_What is being asked_. Return only the lines of the listing below that run from the line with "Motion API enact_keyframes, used" through the line with "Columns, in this", both ends included, exactly as written.

_Supplied information_.
- Opening Delimiter -
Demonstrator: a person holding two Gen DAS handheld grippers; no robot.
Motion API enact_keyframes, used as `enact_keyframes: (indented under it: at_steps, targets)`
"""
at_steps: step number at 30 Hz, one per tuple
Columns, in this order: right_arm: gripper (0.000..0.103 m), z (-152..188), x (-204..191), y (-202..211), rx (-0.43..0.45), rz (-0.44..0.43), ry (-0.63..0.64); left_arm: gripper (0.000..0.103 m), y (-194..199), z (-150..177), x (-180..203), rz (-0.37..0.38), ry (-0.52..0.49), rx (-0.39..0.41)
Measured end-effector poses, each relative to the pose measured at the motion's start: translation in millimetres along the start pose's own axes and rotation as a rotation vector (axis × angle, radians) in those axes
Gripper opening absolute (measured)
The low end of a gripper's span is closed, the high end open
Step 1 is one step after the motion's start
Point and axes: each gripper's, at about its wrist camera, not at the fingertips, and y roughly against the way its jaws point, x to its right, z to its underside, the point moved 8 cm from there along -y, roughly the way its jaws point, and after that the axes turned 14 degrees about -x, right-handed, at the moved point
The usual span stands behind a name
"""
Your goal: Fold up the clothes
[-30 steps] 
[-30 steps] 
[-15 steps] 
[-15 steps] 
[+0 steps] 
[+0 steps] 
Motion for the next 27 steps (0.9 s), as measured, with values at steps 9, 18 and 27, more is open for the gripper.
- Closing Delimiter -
_Task response_.
Motion API enact_keyframes, used as `enact_keyframes: (indented under it: at_steps, targets)`
"""
at_steps: step number at 30 Hz, one per tuple
Columns, in this order: right_arm: gripper (0.000..0.103 m), z (-152..188), x (-204..191), y (-202..211), rx (-0.43..0.45), rz (-0.44..0.43), ry (-0.63..0.64); left_arm: gripper (0.000..0.103 m), y (-194..199), z (-150..177), x (-180..203), rz (-0.37..0.38), ry (-0.52..0.49), rx (-0.39..0.41)

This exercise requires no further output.